The Well-Placed Weed: The Bountiful Garden of Ryan Gainey by Ryan Gainey
In flowery prose and poetry, and gorgeous pictures, this Atlanta garden designer describes his various garden rooms and their development. Creating the Romantic Garden (Video 635.9 R) is a walking tour of his garden. This is a visual treat. You see flower combinations, bed designs, and particularly lovely plants.
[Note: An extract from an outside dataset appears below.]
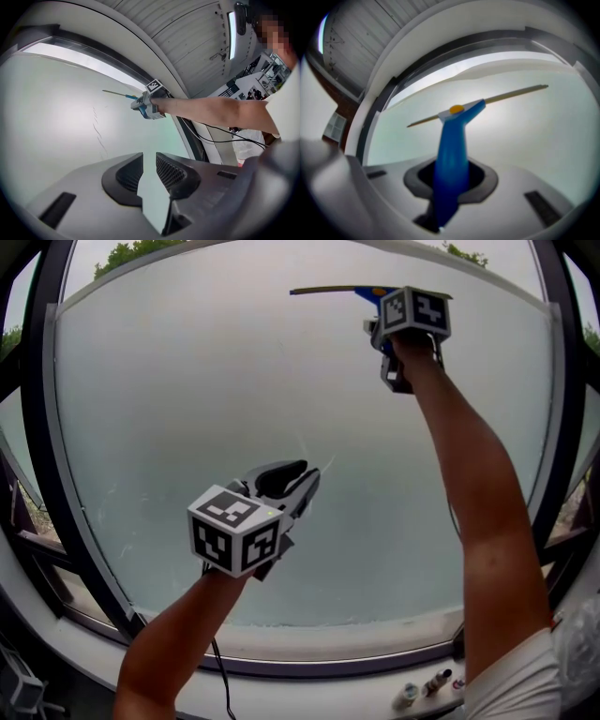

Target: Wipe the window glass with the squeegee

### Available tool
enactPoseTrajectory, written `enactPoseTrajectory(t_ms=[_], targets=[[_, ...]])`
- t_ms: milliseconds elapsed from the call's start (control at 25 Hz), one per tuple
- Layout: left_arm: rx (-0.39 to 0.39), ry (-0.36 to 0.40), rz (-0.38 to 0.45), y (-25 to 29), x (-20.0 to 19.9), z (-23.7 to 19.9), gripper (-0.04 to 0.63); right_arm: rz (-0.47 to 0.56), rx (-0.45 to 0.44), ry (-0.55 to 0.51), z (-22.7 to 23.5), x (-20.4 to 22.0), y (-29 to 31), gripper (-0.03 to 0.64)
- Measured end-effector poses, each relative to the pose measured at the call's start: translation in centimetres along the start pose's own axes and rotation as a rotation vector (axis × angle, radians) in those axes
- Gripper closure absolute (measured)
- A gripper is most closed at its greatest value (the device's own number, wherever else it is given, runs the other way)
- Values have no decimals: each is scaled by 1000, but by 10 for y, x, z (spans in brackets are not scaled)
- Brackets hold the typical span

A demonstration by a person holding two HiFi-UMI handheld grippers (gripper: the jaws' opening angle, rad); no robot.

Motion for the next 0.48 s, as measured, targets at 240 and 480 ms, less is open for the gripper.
enactPoseTrajectory(t_ms=[240,480], targets=[[15,16,-13,0,0,6,488,-45,-13,-2,7,-1,13,525],[14,-3,-16,-1,6,4,488,-63,-19,0,6,4,14,526]])
Point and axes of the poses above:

With a very similar climate, we should be able to grow all the plants mentioned, although the creation of such a magical garden is a work of art.
Horticulture In a Southern Garden: Twelve Months of Plants and Observations by Carol Bishop Hipps
“Gardening is three-fourth’s imagination, after all…” Organized by the calendar year, with guidelines for musing and dreaming, then moving to particular plants and ending with specific tasks and activities, this is very personal journey through the year.
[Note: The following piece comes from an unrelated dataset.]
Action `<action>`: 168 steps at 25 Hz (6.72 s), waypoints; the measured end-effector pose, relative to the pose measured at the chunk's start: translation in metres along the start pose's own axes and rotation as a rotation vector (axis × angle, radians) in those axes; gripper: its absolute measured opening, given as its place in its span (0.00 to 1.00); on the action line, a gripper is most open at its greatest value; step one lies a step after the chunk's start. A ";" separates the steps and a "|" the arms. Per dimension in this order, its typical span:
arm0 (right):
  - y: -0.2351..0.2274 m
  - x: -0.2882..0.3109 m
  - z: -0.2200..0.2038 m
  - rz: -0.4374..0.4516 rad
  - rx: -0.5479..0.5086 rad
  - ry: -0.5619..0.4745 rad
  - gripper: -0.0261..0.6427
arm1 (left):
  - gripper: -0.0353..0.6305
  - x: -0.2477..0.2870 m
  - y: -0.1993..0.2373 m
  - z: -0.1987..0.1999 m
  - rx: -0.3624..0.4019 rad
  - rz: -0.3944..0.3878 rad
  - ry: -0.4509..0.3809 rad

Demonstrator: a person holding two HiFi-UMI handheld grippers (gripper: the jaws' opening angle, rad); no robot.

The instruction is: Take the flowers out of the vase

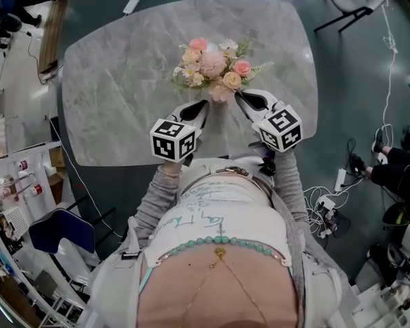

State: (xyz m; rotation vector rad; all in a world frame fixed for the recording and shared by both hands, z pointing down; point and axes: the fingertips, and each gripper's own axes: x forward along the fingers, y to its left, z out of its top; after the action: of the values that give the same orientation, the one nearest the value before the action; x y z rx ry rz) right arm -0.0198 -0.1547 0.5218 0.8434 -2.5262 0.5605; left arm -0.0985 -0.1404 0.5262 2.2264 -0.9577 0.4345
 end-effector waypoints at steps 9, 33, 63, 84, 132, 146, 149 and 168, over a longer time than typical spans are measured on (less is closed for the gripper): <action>-0.006 0.015 -0.005 0.062 -0.014 0.013 0.09 | 0.06 -0.002 0.003 0.002 0.005 0.011 0.011; -0.001 0.031 0.007 0.169 0.036 -0.122 0.51 | 0.06 -0.002 0.000 0.000 -0.007 0.014 0.019; 0.003 0.051 0.014 0.223 0.057 -0.254 0.27 | 0.06 -0.001 0.010 -0.018 -0.018 -0.021 0.089; -0.005 0.048 0.017 0.178 -0.005 -0.230 0.15 | 0.06 0.003 0.011 -0.004 -0.020 -0.014 0.059; 0.015 0.025 0.052 0.207 -0.058 -0.314 0.14 | 0.06 -0.016 0.005 -0.010 -0.044 0.019 -0.004; 0.026 0.009 0.070 0.210 -0.077 -0.362 0.14 | 0.06 -0.023 0.000 -0.017 -0.051 0.028 -0.019; 0.028 0.005 0.074 0.211 -0.079 -0.371 0.14 | 0.06 -0.022 -0.002 -0.019 -0.050 0.025 -0.021; 0.041 -0.019 0.107 0.228 -0.134 -0.420 0.14 | 0.06 -0.026 -0.010 -0.022 -0.060 0.022 -0.029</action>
State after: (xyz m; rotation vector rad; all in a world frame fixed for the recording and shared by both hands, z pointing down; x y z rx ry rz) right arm -0.0597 -0.1684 0.4138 0.6843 -3.0291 0.2982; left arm -0.1093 -0.1070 0.5239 2.1758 -0.9986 0.3796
Taylor’s Guide to Gardening in the South
The famous Taylor series offers a general guide for southern gardeners. Contributors include Steve Bender, Sandra Landendorf, Felder Rushing and others.
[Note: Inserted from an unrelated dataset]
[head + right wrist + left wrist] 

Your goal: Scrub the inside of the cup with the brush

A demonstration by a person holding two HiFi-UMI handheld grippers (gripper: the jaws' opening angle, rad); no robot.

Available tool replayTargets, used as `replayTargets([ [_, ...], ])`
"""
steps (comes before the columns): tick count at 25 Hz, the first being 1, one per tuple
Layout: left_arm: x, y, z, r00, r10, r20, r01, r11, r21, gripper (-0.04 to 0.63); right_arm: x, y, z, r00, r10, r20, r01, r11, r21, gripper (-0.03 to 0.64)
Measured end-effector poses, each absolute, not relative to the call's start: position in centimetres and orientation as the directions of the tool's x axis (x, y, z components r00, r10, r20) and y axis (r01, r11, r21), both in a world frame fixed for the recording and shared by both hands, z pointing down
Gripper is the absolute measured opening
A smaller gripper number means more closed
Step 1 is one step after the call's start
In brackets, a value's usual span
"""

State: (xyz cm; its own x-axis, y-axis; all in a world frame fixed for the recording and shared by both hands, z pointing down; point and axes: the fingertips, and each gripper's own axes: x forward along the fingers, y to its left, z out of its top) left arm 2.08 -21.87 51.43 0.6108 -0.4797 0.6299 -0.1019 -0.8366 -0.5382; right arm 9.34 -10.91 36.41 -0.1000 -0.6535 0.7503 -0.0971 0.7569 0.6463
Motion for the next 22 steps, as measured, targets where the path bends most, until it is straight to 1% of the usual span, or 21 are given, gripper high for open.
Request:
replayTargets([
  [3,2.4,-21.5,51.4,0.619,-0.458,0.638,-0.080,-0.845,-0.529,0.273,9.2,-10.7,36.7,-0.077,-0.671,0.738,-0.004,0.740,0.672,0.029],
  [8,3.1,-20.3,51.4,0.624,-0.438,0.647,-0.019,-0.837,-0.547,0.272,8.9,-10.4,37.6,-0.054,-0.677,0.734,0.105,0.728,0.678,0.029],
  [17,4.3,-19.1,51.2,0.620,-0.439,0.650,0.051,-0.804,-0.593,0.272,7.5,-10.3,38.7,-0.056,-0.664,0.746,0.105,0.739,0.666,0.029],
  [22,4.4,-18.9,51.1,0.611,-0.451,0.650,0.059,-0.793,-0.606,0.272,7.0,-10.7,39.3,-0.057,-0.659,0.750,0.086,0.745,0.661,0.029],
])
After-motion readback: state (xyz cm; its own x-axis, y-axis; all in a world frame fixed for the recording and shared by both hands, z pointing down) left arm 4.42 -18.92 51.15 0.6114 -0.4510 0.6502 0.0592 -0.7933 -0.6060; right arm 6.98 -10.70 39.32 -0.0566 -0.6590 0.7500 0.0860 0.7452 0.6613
Gardener’s Latin: A Lexicon by Bill Neal
The late Bill Neal’s useful book on gardeners’ second language.
Growing and Propagating Showy Native Woody Plants by R.E. Bir. Associated with NCSU
Bir has written a most useful book promoting the concept of “conservation through propagation.” This book gives you all the information you need to grow many of the lovely native plants. Includes color pictures of the fruit and flowers of these often overlooked native plants.
Landscape Plants for the Southeast by R. Gordon Halfacre and Anne R. Shawcroft
A classic book for all Carolina gardeners. A concise statement of culture and landscaping use is given for over 300 plants from ground covers to large trees. Each entry is given a page with a color photograph of the plant.
Southern Gardens, Southern Gardening by William L Hunt
Written by our local newspaper columnist–the grand, gardening gentleman of the Triangle–this book gives a view of gardening both local and international.
A Southern Garden by Elizabeth Lawrence
The 50th anniversary edition, is introduced by Edith Eddleman and has wonderful watercolors of Lawrence’s gardens and favorite plants. One of the most accomplished and respected garden writers of the English speaking world, all of Lawrence’s books are must reads. Especially recommended are The Little Bulbs: A Tale of Two Gardens and Through the Garden Gate. Edited by Bill Neal–A compilation of Lawrence’s gardening columns for the Charlotte Observer–365 L) and one of my favorites, Gardens in Winter.
Perennials: Towards Continuous Bloom Edited by Ann Lovejoy
Part of the “New Voices in American Garden Writing” series, this wonderfully inclusive book has chapters by the Triangle’s own Edith Eddleman, Stephanie Spencer, and Nancy Goodwin.
Successful Southern Gardening: A Practical Guide for Year-Round Beauty by Sandra F. Ladendorf
One of the best new guides for gardening in NC, this book includes how to make a rock garden as well as other useful tidbits. If you are new to the area, this is the one to read before you dig.
Growing and Propagating Wild Flowers by Harry R. Phillips
From the folks at the North Carolina Botanical Gardens, this book is the essential guide for growing your own wildflowers.
The Year in Trees: Superb Woody Plants for Four-Season Gardens by Kim Tripp and J.C. Raulston
This is the book for plant lovers in the Triangle. Each of the wonderful essays describe a plant that you can see growing at the NC State Arboretum and gives some idea how it will look in your garden. Tripp writes with great knowledge and love about “superb” but often little known plants.
Carolina Edens by Cindy Spicer and Al Spicer
This new book is an armchair tour of public and private gardens in the Carolinas. Includes descriptions, special features, and admission times and costs if any.